Director Geral Repsol, Josu John Imazfoi esta sexta-feira com toda a artilharia à reunião convocada Donald Trump na Casa Branca. O principal executivo da petrolífera espanhola deixou claro que está disposto a investir mais. … na Venezuela, desde que as “circunstâncias necessárias” sejam atendidas. Este é um problema fundamental, pois a empresa tem milhares de milhões de dólares em dívidas presas no país caribenho.
Além da Repsol, a chamada de emergência organizada por Trump para decidir sobre o futuro petrolífero da Venezuela incluiu representantes da Chevron, Exxon ou ConocoPhillips, bem como de outras grandes empresas como Continental, Halliburton, HKN, Valero, Marathon, Shell, Trafigura, Vitol Americas, Eni, Aspect Holdings, Tallgrass, Raisa Energy e Hilcorp.
Relativamente à representação espanhola, o Imaz deu informações muito claras e precisas. promete estar pronto para triplicar a produção da Repsol na Venezuela nos próximos dois a três anos, se as “circunstâncias necessárias” forem satisfeitas. Isso significaria um aumento para aproximadamente 140,00 barris por dia.
O CEO da Repsol lembrou a Trump durante o seu discurso que investiram US$ 21 bilhões nos EUA desde 2008.. “Estamos comprometidos com a Venezuela e os Estados Unidos.” Ele também observou que eles, juntamente com a petrolífera italiana Eni, “estão produzindo gás que garante a estabilidade de metade do fornecimento de eletricidade da Venezuela”.
A situação em números
De acordo com os últimos resultados trimestrais, a participação da Repsol na economia venezuelana é de pouco mais de 330 milhões de euros. Para a companhia petrolífera espanhola, a questão mais premente neste momento é a liquidação da dívida de Caracas de aproximadamente 900 milhões de dólares. Destes, destinou 536 milhões e outros 359 milhões aguardam recuperação.

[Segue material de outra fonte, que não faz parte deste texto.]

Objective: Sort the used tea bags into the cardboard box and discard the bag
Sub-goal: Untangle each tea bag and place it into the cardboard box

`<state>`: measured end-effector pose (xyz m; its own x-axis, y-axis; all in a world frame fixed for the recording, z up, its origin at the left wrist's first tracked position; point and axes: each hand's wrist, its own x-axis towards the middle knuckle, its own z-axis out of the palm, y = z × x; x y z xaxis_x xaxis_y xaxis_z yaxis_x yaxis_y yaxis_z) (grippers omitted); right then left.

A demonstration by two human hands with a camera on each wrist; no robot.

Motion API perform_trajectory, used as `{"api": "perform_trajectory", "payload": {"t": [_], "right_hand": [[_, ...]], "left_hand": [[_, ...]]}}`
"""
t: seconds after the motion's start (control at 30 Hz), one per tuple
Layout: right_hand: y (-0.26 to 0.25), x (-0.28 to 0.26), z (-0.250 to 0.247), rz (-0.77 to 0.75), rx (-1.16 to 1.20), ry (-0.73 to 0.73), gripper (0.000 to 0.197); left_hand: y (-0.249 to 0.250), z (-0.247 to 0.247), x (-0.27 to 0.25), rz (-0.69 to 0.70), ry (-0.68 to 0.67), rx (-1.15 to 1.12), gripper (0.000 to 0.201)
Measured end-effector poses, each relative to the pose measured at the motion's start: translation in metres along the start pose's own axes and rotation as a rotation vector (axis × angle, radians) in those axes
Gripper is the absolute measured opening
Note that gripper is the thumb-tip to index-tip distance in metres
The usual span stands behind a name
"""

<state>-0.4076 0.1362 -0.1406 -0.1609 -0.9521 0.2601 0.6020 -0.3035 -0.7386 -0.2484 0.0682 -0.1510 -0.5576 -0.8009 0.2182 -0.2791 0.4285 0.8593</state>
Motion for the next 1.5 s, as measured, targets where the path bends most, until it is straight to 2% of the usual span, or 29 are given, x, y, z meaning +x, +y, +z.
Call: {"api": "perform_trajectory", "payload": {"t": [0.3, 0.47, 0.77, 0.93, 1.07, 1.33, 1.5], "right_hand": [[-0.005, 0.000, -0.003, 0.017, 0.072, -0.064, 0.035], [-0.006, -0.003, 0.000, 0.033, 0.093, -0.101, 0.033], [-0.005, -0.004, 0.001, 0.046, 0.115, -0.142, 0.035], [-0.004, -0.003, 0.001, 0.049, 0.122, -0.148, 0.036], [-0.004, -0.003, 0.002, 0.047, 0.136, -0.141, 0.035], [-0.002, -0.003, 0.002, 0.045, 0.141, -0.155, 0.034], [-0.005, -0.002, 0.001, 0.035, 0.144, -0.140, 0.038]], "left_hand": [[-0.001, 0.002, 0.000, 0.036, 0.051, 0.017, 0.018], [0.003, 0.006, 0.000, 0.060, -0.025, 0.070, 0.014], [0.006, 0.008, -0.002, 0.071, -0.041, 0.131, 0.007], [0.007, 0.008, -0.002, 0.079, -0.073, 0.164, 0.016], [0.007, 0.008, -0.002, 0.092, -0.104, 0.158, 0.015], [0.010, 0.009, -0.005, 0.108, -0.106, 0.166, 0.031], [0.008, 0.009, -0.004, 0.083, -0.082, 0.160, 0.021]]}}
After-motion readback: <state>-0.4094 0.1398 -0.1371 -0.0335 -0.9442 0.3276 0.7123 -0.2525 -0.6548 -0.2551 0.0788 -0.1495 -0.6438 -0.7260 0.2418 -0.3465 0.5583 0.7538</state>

A Repsol detém atualmente uma participação de 40% na joint venture Petroquiriquire com a estatal PDVSA; além de possuir 50% de participação na Cardón IV., negócio conjunto com o grupo italiano Eni, que atua na produção e comercialização de gás no Golfo da Venezuela.
Negócio complexo
Em 2024, a produção líquida média da Repsol na Venezuela atingiu 67.000 barris de petróleo por dia, representando um aumento em relação aos 62.000 registados em 2023. O problema é que tudo isso não pode sair do país.. As atividades da empresa espanhola são desenvolvidas com base numa licença especial emitida pelo Departamento do Tesouro dos Estados Unidos, que lhe permite continuar as suas atividades após o termo da licença anterior. Mas isso também foi cancelado.
Assim, a actual estratégia não envolve novos investimentos significativos, pelo menos nas condições que existiram até agora, mas antes centra-se no aumento da produção e no pagamento da dívida histórica acumulada através do aumento da oferta de petróleo bruto; Ou seja, trazem barris de petróleo como forma de pagamento em espécie.
De acordo com os resultados do primeiro semestre da empresa, a atualização do perfil de risco de crédito da PDVSA teve um impacto negativo de 80 milhões de euros e o valor dos investimentos contabilizados por equivalência patrimonial deteriorou-se em 216 milhões de euros. Uma situação que se agravará ao longo do ano devido à impossibilidade de importar petróleo bruto.